Tauschen würde Lara ihre Spitzensportkarriere nicht. Auch die Entscheidung, nach Chemnitz zu gehen, bereut sie trotz der Herausforderungen nicht. "Man muss das aber alles schon wollen. Man muss bereit sein, dafür Opfer zu bringen. Wenn man im Leistungssport erfolgreich sein will, ist auf eine Sportschule zu gehen, wo alles gut zusammen organisiert ist, so ziemlich der einzige Weg, um erfolgreich zu werden", ist sie überzeugt.

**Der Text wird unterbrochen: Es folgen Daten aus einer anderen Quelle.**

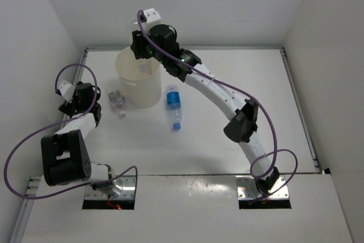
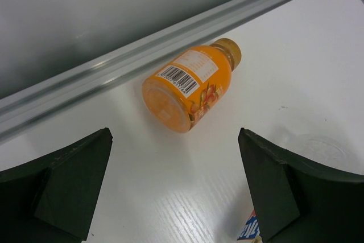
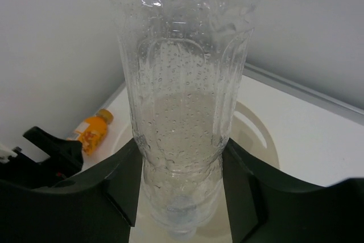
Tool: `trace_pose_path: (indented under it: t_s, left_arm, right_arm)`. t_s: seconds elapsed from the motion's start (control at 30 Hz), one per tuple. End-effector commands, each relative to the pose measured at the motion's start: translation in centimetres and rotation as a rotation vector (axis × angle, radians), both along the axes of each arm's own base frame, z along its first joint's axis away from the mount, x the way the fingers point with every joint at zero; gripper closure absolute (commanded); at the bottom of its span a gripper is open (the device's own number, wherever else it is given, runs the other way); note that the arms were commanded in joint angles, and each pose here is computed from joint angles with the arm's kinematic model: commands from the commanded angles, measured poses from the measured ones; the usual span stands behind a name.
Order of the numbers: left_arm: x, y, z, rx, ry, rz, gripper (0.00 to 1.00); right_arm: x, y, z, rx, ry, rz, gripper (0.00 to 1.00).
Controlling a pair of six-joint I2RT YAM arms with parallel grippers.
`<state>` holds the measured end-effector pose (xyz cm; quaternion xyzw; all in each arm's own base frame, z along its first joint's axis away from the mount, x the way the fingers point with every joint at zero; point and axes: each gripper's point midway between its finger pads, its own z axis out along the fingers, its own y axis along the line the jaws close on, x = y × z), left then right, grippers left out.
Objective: Put the plastic bottles in the bin
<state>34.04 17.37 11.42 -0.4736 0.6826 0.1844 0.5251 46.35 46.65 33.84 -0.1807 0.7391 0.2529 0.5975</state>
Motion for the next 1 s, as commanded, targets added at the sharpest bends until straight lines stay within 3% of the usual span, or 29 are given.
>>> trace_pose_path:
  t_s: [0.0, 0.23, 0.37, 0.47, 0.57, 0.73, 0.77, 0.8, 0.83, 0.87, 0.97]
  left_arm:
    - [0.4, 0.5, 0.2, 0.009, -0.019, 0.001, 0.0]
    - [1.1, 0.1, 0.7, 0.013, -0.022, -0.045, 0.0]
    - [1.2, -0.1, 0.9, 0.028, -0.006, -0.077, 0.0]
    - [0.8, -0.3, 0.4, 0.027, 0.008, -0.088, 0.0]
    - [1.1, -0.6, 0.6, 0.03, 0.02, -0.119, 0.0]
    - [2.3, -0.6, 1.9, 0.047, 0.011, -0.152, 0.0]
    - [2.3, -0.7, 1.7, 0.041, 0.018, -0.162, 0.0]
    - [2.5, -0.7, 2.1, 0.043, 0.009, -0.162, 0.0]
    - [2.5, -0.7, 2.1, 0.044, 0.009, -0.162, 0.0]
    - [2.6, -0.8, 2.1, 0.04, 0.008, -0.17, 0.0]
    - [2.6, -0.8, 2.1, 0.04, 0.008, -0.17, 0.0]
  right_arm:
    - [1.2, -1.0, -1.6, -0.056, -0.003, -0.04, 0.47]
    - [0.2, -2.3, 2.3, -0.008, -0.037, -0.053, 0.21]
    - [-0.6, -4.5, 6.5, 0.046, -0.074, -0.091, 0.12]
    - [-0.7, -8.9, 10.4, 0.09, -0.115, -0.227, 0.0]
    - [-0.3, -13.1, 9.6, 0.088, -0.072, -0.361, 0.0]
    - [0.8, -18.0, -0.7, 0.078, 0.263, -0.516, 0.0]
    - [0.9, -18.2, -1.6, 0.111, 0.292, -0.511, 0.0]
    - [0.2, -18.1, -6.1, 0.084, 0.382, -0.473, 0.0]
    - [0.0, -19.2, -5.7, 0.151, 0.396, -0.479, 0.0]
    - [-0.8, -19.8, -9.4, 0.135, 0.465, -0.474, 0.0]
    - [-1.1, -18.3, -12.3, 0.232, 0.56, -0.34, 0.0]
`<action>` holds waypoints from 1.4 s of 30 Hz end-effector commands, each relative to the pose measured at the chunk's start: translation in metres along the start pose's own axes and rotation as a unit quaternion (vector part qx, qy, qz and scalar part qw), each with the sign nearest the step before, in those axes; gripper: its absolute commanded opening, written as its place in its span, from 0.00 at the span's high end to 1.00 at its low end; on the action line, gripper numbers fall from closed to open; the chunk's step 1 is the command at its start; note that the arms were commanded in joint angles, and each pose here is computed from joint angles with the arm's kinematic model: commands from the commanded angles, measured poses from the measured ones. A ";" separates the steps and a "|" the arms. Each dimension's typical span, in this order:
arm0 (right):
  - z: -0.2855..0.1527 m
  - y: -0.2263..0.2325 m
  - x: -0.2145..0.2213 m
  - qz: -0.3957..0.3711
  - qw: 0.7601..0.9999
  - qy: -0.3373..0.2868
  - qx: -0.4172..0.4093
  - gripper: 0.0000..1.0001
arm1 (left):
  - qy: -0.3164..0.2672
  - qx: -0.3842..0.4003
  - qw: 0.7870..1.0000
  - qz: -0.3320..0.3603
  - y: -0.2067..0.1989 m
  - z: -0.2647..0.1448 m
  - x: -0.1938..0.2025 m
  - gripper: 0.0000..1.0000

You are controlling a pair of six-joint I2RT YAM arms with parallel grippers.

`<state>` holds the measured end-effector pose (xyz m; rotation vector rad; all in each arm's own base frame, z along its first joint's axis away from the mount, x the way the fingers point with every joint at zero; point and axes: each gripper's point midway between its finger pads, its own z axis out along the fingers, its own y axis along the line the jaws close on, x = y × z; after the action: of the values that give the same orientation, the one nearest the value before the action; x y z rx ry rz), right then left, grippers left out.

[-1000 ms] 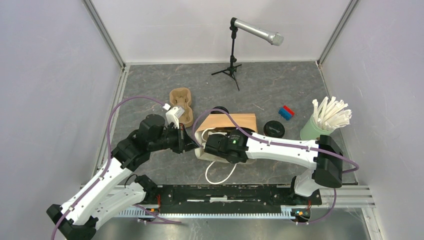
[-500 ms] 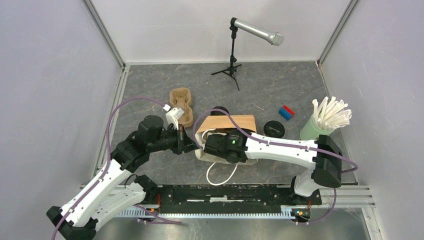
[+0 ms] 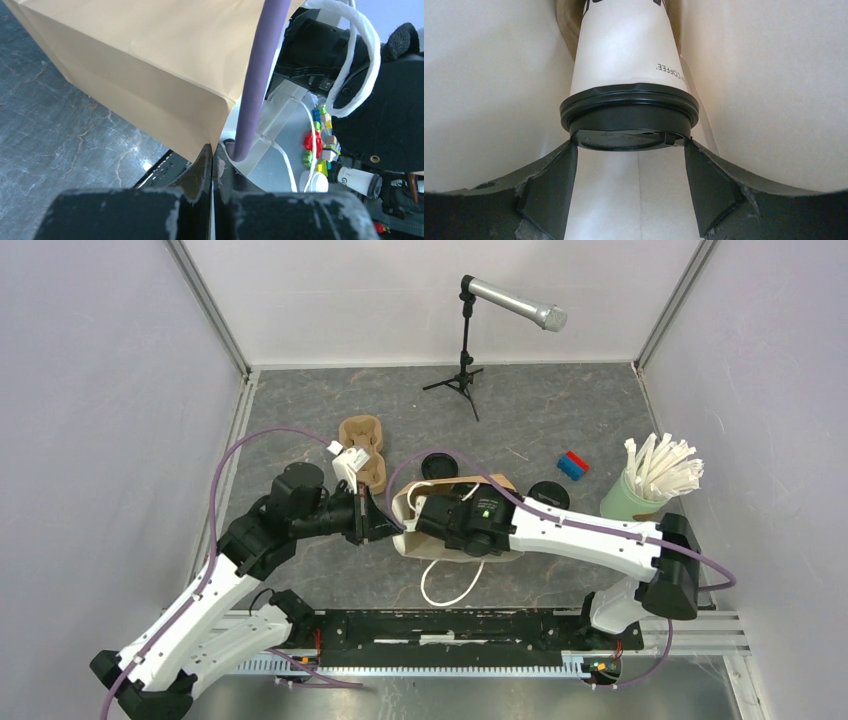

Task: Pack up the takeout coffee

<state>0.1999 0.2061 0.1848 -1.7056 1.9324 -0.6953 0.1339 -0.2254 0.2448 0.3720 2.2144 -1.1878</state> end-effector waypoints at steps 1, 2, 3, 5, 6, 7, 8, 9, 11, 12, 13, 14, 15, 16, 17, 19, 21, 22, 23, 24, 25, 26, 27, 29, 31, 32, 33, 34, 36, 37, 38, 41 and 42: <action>-0.036 -0.020 -0.043 0.077 0.989 -0.128 -0.010 0.41 | 0.009 0.004 1.000 0.012 -0.010 -0.001 -0.009 0.98; -0.039 -0.023 -0.045 0.080 0.987 -0.137 -0.012 0.41 | 0.011 -0.001 1.000 0.010 -0.010 -0.002 -0.010 0.98; -0.043 -0.024 -0.049 0.083 0.985 -0.150 -0.017 0.41 | 0.010 -0.007 1.000 0.010 -0.010 -0.002 -0.012 0.98; -0.051 -0.028 -0.054 0.089 0.981 -0.169 -0.021 0.41 | 0.013 -0.016 1.000 0.007 -0.009 -0.003 -0.014 0.98; -0.053 -0.032 -0.055 0.092 0.981 -0.172 -0.017 0.41 | 0.017 -0.019 1.000 0.006 -0.009 -0.004 -0.014 0.98; -0.057 -0.036 -0.056 0.097 0.980 -0.175 -0.012 0.41 | 0.021 -0.024 0.999 0.003 -0.008 -0.003 -0.014 0.98; -0.060 -0.040 -0.057 0.101 0.979 -0.179 -0.009 0.41 | 0.026 -0.029 0.999 -0.002 -0.006 -0.003 -0.013 0.98; -0.063 -0.041 -0.060 0.105 0.976 -0.190 -0.012 0.41 | 0.031 -0.029 0.999 -0.006 -0.008 -0.003 -0.013 0.98; -0.063 -0.029 -0.066 0.097 0.971 -0.213 -0.037 0.41 | 0.033 -0.025 0.999 -0.009 -0.012 -0.003 -0.016 0.98; -0.060 -0.024 -0.065 0.092 0.971 -0.216 -0.046 0.41 | 0.029 -0.024 0.999 -0.010 -0.014 -0.004 -0.018 0.98; -0.058 -0.022 -0.062 0.093 0.972 -0.212 -0.044 0.41 | 0.026 -0.026 0.999 -0.009 -0.015 -0.006 -0.021 0.98; -0.056 -0.021 -0.060 0.094 0.973 -0.207 -0.043 0.41 | 0.023 -0.025 0.999 -0.006 -0.017 -0.007 -0.023 0.98; -0.055 -0.020 -0.058 0.095 0.973 -0.205 -0.043 0.41 | 0.022 -0.022 1.000 -0.003 -0.020 -0.009 -0.025 0.94; -0.055 -0.020 -0.057 0.097 0.973 -0.207 -0.041 0.41 | 0.020 -0.017 1.000 0.001 -0.023 -0.011 -0.026 0.91; -0.055 -0.021 -0.057 0.099 0.973 -0.206 -0.038 0.41 | 0.015 -0.015 1.000 0.004 -0.025 -0.014 -0.028 0.91; -0.053 -0.021 -0.057 0.101 0.972 -0.207 -0.035 0.42 | 0.009 -0.012 1.000 0.009 -0.028 -0.018 -0.029 0.91; -0.049 -0.015 -0.058 0.097 0.972 -0.208 -0.041 0.42 | 0.009 -0.014 1.000 0.007 -0.027 -0.020 -0.027 0.91; -0.045 -0.010 -0.059 0.095 0.972 -0.208 -0.046 0.42 | 0.013 -0.014 1.000 0.004 -0.026 -0.020 -0.025 0.91; -0.041 -0.006 -0.059 0.092 0.973 -0.208 -0.048 0.42 | 0.017 -0.010 1.000 0.002 -0.026 -0.019 -0.022 0.91; -0.037 -0.004 -0.059 0.091 0.973 -0.208 -0.046 0.42 | 0.020 -0.006 1.000 0.000 -0.026 -0.018 -0.020 0.91; -0.033 0.000 -0.058 0.084 0.973 -0.209 -0.044 0.42 | 0.021 -0.007 1.000 -0.002 -0.025 -0.018 -0.018 0.93; -0.029 0.002 -0.056 0.078 0.975 -0.204 -0.042 0.42 | 0.022 -0.011 1.000 -0.004 -0.022 -0.017 -0.015 0.95; -0.026 0.002 -0.054 0.075 0.977 -0.196 -0.037 0.42 | 0.021 -0.013 1.000 -0.005 -0.020 -0.017 -0.014 0.96; -0.025 0.002 -0.052 0.071 0.978 -0.191 -0.035 0.42 | 0.023 -0.014 1.000 -0.004 -0.016 -0.017 -0.009 0.98; -0.027 0.000 -0.051 0.071 0.978 -0.192 -0.034 0.43 | 0.019 -0.011 1.000 0.000 -0.014 -0.017 -0.006 0.98; -0.030 -0.003 -0.053 0.074 0.977 -0.197 -0.033 0.43 | 0.017 -0.012 1.000 0.005 -0.012 -0.017 -0.004 0.98; -0.034 -0.006 -0.054 0.075 0.976 -0.201 -0.033 0.43 | 0.014 -0.016 1.000 0.008 -0.008 -0.018 -0.002 0.98; -0.039 -0.009 -0.057 0.077 0.975 -0.206 -0.034 0.43 | 0.012 -0.025 1.000 0.010 -0.004 -0.018 0.000 0.98; -0.054 -0.016 -0.070 0.085 0.969 -0.226 -0.051 0.43 | 0.015 -0.039 0.999 0.008 0.001 -0.019 0.000 0.98; -0.062 -0.018 -0.076 0.089 0.966 -0.237 -0.062 0.43 | 0.015 -0.045 0.999 0.004 0.001 -0.019 -0.001 0.98; -0.072 -0.022 -0.083 0.095 0.961 -0.248 -0.075 0.43 | 0.012 -0.049 0.999 -0.002 0.000 -0.020 -0.005 0.98; -0.094 -0.022 -0.094 0.104 0.949 -0.274 -0.115 0.42 | 0.007 -0.067 0.998 -0.018 -0.003 -0.022 -0.015 0.98; -0.099 -0.019 -0.094 0.104 0.946 -0.278 -0.128 0.42 | 0.010 -0.076 0.997 -0.022 -0.002 -0.022 -0.018 0.98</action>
<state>0.1798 0.2885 0.2445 -1.5986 1.8014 -0.0716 0.1253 -0.2105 0.2490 0.3266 2.3330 -1.0957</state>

Familiennähe am Wochenende

Mutter Heike versucht derweil, der Tochter ein bisschen mehr Familiennähe zu organisieren. "Wir haben den Vorteil, dass meine Eltern, beziehungsweise Laras Großeltern, nur 110 Kilometer von Chemnitz entfernt wohnen. Daher fahre ich jedes zweite Wochenende dorthin und hole Lara dann zu meinen Eltern. Damit sie wenigstens mal ein bisschen aus dem Internat herauskommt", erklärt sie.

Ein gutes Team: Trainerin Tatjana Bachmayer und Lara Baumgartl

Neue Trainerin Tatjana Bachmayer

Mit ihrer neuen Trainerin Tatjana Bachmayer, mit der sie seit kurzem zusammenarbeitet, kommt Lara sehr gut zurecht. Das spürt auch Mutter Heike.

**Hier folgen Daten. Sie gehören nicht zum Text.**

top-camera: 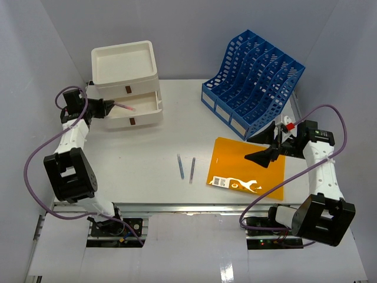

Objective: Organize the desk

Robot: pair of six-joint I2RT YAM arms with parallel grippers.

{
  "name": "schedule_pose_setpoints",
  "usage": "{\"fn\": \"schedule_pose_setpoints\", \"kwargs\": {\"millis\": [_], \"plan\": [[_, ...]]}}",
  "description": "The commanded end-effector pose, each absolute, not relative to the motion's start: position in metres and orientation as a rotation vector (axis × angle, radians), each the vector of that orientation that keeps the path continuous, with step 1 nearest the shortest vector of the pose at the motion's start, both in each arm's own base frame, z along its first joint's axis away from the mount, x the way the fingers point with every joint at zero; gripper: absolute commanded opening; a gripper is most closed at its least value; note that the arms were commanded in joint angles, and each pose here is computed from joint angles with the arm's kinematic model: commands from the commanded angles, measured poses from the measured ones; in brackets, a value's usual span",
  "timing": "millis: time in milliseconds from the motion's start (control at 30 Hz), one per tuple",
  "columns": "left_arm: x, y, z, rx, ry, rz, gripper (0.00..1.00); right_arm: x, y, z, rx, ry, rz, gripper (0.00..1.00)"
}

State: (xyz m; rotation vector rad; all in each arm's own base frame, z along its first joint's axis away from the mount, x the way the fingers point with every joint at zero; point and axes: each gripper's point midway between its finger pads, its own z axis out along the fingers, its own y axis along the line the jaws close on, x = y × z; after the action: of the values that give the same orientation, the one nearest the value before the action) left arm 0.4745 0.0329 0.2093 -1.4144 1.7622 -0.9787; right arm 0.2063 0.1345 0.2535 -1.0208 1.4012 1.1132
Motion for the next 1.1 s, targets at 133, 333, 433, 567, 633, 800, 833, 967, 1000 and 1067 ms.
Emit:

"Ich glaube, dass es nach den ganzen Erschütterungen in Chemnitz ganz wichtig wäre, wenn in Bezug auf die Trainer mal ein bisschen Kontinuität reinkommt. Die Mädels hatten ja jetzt schon einige Wechsel zu verkraften. Es wäre toll, wenn Taty jetzt einfach länger bleiben könnte. Obwohl sie jetzt noch nicht lang da ist, habe ich das Gefühl, dass sich das wirklich prima entwickelt. Ich glaube, es tut den Mädels und dem Turngeschehen in Chemnitz als Ganzem schon sehr gut, dass sie da ist", findet sie.

Mentale Kraft tanken

Trotz aller Vorteile, die das Internat in Chemnitz für Lara Baumgartl bereithält, zurück nach Bayern kommt sie immer wieder gerne. "Im eigenen Bett schläft es sich eben doch besser", sagt sie und auch ihr sieben Jahre alter Bruder Finn freut sich immer ganz besonders, wenn die erfolgreiche Schwester mal wieder auftaucht. Auch Mutter Baumgartl ist das ganz wichtig. "Einfach, dass man wieder so ein bisschen Familie ist. Dass man zu dritt am Tisch sitzt und sich mal wirklich unterhalten kann, nicht nur übers Telefon. Oder auch mal streiten, das gehört natürlich auch dazu. Oder einfach mal draußen fünf Minuten gemeinsam Trampolin zu springen", erklärt die Mutter.

Foto: Lara und ihr Bruder Finn in ihrer Heimat Bad Tölz

Mentales Krafttanken eben, für den nächsten Einsatz in Chemnitz, dem Basislager zum Gipfel des sportlichen Erfolgs.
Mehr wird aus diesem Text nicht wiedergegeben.